You could try a regex a bit more like this:
"(\\b[0-9]{3,5},? [A-Za-z]+(?: [A-Za-z]+,?)* [a-zA-Z]{2} [0-9]{5})"
The [A-Za-z]+,?
part allows only letters (and not numbers).
Question
My code is like:
String try1 = " how abcd is a lake 3909 Witmer Road Niagara Falls NY 14305 and our adress is 120, 5th cross, 1st main, domlur, Bangalore 50071 nad 420, Fanboy Lane, NewYark, AS 12345";
String add1="( \\b+[0-9]{3,5}[, ]* (.*)[, ]* (.*)[, ]* [a-zA-Z]{2} [0-9]{5})";
Pattern p = Pattern.compile(add1);
Matcher m = p.matcher(try1);
if(m.find())
{
System.out.println("Address ======> " + m.group());
}
else System.out.println("Address ======>Not found ");
I want only US addresses in output:
[(3909 Witmer Road Niagara Falls NY 14305) and (420, Fanboy Lane, NewYark, AS 12345)]
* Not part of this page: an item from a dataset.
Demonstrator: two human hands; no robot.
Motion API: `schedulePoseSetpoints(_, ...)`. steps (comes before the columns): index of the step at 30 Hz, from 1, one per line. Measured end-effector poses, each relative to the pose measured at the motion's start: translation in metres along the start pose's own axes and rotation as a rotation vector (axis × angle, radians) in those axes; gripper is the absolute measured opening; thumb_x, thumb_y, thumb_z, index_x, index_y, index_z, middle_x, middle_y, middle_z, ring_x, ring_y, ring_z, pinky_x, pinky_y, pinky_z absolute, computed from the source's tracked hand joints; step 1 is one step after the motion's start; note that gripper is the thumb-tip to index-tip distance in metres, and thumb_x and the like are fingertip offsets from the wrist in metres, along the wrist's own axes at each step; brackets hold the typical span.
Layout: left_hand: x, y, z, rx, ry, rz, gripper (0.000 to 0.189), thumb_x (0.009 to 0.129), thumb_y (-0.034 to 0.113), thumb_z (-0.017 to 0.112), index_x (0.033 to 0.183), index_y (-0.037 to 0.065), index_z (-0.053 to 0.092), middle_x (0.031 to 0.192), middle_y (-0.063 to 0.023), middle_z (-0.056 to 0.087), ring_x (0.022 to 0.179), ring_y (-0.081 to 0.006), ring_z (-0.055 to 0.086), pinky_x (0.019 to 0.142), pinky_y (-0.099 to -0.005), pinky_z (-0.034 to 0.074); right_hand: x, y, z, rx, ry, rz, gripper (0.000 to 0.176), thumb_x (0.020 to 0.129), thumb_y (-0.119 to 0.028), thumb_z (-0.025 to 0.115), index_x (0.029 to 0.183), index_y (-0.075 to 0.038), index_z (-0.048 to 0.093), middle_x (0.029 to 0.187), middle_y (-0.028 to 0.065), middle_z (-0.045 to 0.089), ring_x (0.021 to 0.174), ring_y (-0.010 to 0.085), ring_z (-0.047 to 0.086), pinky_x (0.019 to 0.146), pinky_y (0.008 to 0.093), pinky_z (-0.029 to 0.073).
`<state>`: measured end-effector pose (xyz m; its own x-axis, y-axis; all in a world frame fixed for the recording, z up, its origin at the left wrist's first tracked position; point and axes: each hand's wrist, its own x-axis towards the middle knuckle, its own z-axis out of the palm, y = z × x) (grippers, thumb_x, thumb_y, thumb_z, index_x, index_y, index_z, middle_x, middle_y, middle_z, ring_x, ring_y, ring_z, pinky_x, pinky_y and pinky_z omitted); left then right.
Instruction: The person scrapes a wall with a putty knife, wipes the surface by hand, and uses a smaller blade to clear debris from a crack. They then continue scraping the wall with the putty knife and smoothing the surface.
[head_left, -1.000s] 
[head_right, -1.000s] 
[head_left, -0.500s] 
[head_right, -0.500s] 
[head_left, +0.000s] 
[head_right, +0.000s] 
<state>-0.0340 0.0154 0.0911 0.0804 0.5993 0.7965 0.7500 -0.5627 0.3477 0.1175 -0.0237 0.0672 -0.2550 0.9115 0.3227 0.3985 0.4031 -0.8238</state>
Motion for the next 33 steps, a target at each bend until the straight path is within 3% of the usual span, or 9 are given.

but it's outputting like this:
(3909 Witmer Road Niagara Falls NY 14305 and our adress is 120, 5th cross, 1st main, domlur, Bangalore 50071 nad 420, Fanboy Lane, NewYark, AS 12345)
Solution
You could try a regex a bit more like this:
"(\\b[0-9]{3,5},? [A-Za-z]+(?: [A-Za-z]+,?)* [a-zA-Z]{2} [0-9]{5})"
The [A-Za-z]+,?
part allows only letters (and not numbers).
OTHER TIPS
The * operator is greedy, so it matches as many characters as it can. In your expression, the [a-zA-Z]{2} [0-9]{5} part that matches the zip code and state matches the very last ZIP and state in the input, because the .* patterns you have earlier in the expression, expand to as many characters as they can.
Try changing the .
s to [^0-9]
so that it matches anything except digits.